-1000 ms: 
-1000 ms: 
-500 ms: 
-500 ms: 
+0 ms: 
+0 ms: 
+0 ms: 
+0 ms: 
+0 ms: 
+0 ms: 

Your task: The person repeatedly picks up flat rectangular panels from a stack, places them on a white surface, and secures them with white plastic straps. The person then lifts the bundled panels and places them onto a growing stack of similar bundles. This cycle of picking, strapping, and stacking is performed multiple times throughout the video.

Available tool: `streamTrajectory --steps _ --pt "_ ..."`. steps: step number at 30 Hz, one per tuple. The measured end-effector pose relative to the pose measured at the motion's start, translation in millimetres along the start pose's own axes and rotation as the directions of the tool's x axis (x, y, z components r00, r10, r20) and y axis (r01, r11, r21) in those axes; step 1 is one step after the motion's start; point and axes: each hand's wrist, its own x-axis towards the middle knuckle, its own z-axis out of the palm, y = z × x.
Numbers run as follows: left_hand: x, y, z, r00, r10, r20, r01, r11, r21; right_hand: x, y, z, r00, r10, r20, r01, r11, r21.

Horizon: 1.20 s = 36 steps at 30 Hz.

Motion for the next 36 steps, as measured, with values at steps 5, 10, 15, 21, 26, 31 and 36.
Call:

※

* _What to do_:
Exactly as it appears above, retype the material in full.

* _Task solution_:
-1000 ms: 
-1000 ms: 
-500 ms: 
-500 ms: 
+0 ms: 
+0 ms: 
+0 ms: 
+0 ms: 
+0 ms: 
+0 ms: 

Your task: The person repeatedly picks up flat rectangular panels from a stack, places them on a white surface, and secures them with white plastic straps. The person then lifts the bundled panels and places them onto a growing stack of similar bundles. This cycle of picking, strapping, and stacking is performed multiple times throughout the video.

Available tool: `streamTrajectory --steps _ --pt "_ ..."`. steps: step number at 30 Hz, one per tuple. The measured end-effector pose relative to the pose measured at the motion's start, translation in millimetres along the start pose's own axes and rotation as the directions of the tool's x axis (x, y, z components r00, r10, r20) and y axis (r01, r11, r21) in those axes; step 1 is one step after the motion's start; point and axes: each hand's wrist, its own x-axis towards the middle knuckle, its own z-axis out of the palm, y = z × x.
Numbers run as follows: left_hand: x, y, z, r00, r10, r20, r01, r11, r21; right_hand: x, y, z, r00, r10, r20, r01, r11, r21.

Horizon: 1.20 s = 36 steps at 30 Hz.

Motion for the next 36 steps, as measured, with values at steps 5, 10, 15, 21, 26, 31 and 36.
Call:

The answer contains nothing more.